CANet: Context Aware Network for 3D Brain Glioma Segmentation
This work addresses brain glioma segmentation for medical diagnosis and planning, but it appears incremental as it builds on existing deep learning approaches with context-aware enhancements.
The paper tackles automated segmentation of brain glioma by proposing CANet, a context-aware network that incorporates contextual information from convolutional space and feature interaction graphs, achieving better or competitive performance against state-of-the-art methods on BRATS datasets.

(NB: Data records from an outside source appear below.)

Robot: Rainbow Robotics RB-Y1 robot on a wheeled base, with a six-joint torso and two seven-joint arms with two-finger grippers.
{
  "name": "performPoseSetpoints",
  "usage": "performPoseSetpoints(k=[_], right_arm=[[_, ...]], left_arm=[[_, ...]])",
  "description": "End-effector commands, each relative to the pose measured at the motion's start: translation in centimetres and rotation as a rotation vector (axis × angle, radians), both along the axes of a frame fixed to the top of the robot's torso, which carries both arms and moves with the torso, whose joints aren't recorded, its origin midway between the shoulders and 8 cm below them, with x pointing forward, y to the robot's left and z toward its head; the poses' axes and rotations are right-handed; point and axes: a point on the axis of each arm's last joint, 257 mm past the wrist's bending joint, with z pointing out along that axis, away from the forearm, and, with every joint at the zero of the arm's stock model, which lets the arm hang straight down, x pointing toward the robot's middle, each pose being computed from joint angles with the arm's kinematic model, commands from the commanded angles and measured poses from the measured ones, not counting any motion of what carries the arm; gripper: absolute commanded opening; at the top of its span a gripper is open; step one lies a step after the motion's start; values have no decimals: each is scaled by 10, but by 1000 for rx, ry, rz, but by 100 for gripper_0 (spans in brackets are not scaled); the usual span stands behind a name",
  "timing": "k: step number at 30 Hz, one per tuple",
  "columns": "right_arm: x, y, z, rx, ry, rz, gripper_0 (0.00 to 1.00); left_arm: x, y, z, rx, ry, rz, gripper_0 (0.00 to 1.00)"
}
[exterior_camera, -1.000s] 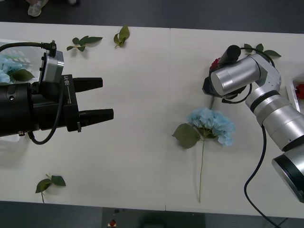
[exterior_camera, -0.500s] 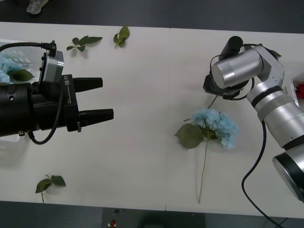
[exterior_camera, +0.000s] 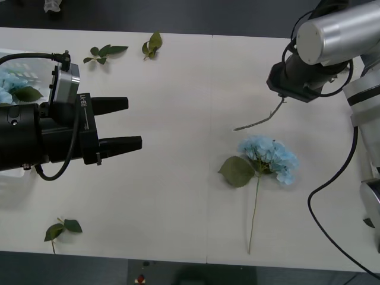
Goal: Put the red flowers into the right box and the blue flowers into the left box
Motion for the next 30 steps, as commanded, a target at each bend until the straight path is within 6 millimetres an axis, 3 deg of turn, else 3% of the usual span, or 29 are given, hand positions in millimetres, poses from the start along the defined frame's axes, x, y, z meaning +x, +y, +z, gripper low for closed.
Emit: performPoseSetpoints(k=[1,8,11,16,24,30], right_arm=[[-5,-20,64,6,-63,-9,0],[-42,-79,96,-36,8,39,0],[-46,-113,115,-68,-22,70,0],[-60,-169,127,-126,-53,124,0],[-102,-253,115,-226,-32,200,0],[-142,-303,85,-313,49,260,0]], left_arm=[[-7,-2,12,45,-96,-30,100],[-7,-2,12,45,-96,-30,100],[-7,-2,12,45,-96,-30,100],[-7,-2,12,45,-96,-30,100],[-7,-2,12,45,-96,-30,100],[-7,-2,12,45,-96,-30,100]])
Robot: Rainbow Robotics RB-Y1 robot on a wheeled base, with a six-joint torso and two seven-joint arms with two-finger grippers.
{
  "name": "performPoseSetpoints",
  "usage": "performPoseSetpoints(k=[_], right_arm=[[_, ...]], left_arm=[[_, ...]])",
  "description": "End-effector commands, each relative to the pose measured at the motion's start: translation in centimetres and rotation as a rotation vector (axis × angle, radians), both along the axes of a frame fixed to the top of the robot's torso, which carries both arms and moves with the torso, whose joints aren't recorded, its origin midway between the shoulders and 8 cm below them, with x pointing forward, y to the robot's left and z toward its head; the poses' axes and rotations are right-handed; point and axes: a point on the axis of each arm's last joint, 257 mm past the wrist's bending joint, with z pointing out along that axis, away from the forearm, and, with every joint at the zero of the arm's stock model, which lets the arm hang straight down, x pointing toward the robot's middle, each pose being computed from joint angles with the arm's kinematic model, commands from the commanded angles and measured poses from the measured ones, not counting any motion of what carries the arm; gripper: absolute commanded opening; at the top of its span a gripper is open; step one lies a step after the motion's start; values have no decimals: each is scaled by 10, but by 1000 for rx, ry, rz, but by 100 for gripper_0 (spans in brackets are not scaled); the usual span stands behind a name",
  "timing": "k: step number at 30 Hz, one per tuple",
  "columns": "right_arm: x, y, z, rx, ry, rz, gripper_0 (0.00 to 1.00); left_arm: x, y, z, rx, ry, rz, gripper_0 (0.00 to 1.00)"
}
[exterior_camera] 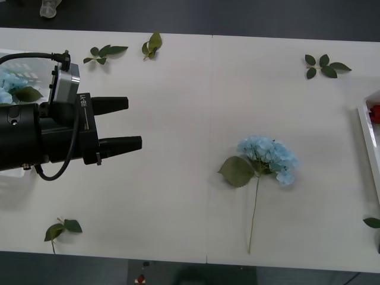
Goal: Put the red flowers into the right box and the blue flowers into the left box
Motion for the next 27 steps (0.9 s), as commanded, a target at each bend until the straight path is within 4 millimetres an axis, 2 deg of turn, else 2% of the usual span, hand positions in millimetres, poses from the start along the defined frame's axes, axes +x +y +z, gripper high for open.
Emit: performPoseSetpoints(k=[1,4,13,19,27], right_arm=[[-20,-37,0,-118,3,62,0],[-28,-56,-13,-155,-5,83,0],[-36,-90,-44,-253,-44,128,0],[-29,-106,-70,-233,-67,106,0],[-8,-123,-113,-245,-104,79,0]], left_arm=[[-6,-2,11,45,-95,-29,100],[-6,-2,11,45,-95,-29,100],[-6,-2,11,45,-95,-29,100],[-6,-2,11,45,-95,-29,100],[-6,-2,11,45,-95,-29,100]])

Automated segmentation of brain glioma plays an active role in diagnosis decision, progression monitoring and surgery planning. Based on deep neural networks, previous studies have shown promising technologies for brain glioma segmentation. However, these approaches lack powerful strategies to incorporate contextual information of tumor cells and their surrounding, which has been proven as a fundamental cue to deal with local ambiguity. In this work, we propose a novel approach named Context-Aware Network (CANet) for brain glioma segmentation. CANet captures high dimensional and discriminative features with contexts from both the convolutional space and feature interaction graphs. We further propose context guided attentive conditional random fields which can selectively aggregate features. We evaluate our method using publicly accessible brain glioma segmentation datasets BRATS2017, BRATS2018 and BRATS2019. The experimental results show that the proposed algorithm has better or competitive performance against several State-of-The-Art approaches under different segmentation metrics on the training and validation sets.